## WHAT YOU NEED TO DO:
Could every line of the listing be output exactly, with the pictures skipped?
::::::::
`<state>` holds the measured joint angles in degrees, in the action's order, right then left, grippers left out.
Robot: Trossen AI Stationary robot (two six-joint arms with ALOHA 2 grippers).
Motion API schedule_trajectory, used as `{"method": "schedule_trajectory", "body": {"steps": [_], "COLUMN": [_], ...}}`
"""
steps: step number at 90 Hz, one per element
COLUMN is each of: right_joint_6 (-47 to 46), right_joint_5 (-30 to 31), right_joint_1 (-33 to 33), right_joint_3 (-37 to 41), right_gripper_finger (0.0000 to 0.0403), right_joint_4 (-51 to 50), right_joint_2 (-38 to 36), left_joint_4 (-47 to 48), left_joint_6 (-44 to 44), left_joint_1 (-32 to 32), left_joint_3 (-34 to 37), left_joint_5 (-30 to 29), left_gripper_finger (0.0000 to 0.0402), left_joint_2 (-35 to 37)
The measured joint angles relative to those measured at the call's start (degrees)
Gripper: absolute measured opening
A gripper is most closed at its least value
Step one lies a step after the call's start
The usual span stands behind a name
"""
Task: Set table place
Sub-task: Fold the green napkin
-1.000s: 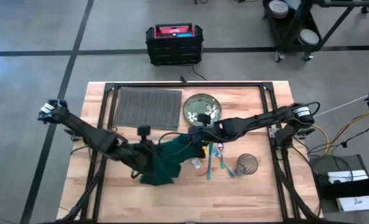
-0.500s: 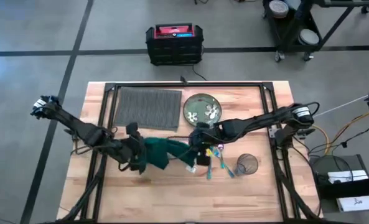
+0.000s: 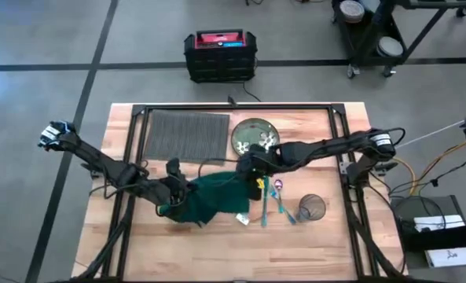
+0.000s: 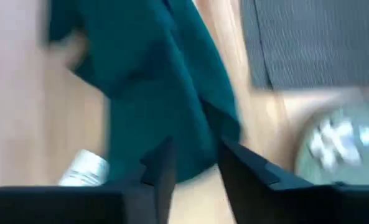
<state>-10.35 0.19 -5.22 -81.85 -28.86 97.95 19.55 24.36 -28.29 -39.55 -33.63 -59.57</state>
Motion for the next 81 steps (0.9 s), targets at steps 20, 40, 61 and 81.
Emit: {"method": "schedule_trajectory", "body": {"steps": [20, 40, 61, 81], "right_joint_6": [3.6, 2.5, 5.5, 8.6], "right_joint_5": [0.5, 6.6, 0.4, -0.5], "right_joint_1": [-2.5, -2.4, -3.4, -7.6], "right_joint_3": [1.9, -1.3, -4.9, -4.7], "right_gripper_finger": [0.0182, 0.0171, 0.0024, 0.0002], "right_joint_4": [24.1, 33.8, 27.8, 8.9], "right_joint_2": [8.4, 17.5, 19.8, 19.9], "left_joint_4": [-1.3, -2.8, -2.4, 1.4], "left_joint_6": [0.0, 0.1, 0.0, -1.0], "left_joint_1": [0.0, 0.0, 0.0, 0.0], "left_joint_3": [-0.6, -0.5, -0.8, -2.6], "left_joint_5": [-0.4, -0.4, -1.9, -5.2], "left_gripper_finger": [0.0000, 0.0000, 0.0000, 0.0001], "left_joint_2": [0.0, -0.4, -0.3, 1.1]}}
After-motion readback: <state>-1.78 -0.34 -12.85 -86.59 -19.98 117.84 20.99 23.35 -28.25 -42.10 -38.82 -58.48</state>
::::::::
## SOLUTION TO THIS PROBLEM:
`<state>` holds the measured joint angles in degrees, in the action's order, right then left, grippers left out.
Robot: Trossen AI Stationary robot (two six-joint arms with ALOHA 2 grippers).
Motion API schedule_trajectory, used as `{"method": "schedule_trajectory", "body": {"steps": [_], "COLUMN": [_], ...}}`
"""
steps: step number at 90 Hz, one per element
COLUMN is each of: right_joint_6 (-47 to 46), right_joint_5 (-30 to 31), right_joint_1 (-33 to 33), right_joint_3 (-37 to 41), right_gripper_finger (0.0000 to 0.0403), right_joint_4 (-51 to 50), right_joint_2 (-38 to 36), left_joint_4 (-47 to 48), left_joint_6 (-44 to 44), left_joint_1 (-32 to 32), left_joint_3 (-34 to 37), left_joint_5 (-30 to 29), left_gripper_finger (0.0000 to 0.0402), left_joint_2 (-35 to 37)
The measured joint angles relative to those measured at the call's start (degrees)
Gripper: absolute measured opening
A gripper is most closed at its least value
Step one lies a step after the call's start
The usual span stands behind a name
"""
Task: Set table place
Sub-task: Fold the green napkin
-1.000s: 
-0.500s: 
+0.000s: 
+0.000s: 
<state>-10.35 0.19 -5.22 -81.85 -28.86 97.95 19.55 24.36 -28.29 -39.55 -33.63 -59.57</state>
Motion for the next 81 steps (0.9 s), targets at steps 20, 40, 61 and 81.
Emit: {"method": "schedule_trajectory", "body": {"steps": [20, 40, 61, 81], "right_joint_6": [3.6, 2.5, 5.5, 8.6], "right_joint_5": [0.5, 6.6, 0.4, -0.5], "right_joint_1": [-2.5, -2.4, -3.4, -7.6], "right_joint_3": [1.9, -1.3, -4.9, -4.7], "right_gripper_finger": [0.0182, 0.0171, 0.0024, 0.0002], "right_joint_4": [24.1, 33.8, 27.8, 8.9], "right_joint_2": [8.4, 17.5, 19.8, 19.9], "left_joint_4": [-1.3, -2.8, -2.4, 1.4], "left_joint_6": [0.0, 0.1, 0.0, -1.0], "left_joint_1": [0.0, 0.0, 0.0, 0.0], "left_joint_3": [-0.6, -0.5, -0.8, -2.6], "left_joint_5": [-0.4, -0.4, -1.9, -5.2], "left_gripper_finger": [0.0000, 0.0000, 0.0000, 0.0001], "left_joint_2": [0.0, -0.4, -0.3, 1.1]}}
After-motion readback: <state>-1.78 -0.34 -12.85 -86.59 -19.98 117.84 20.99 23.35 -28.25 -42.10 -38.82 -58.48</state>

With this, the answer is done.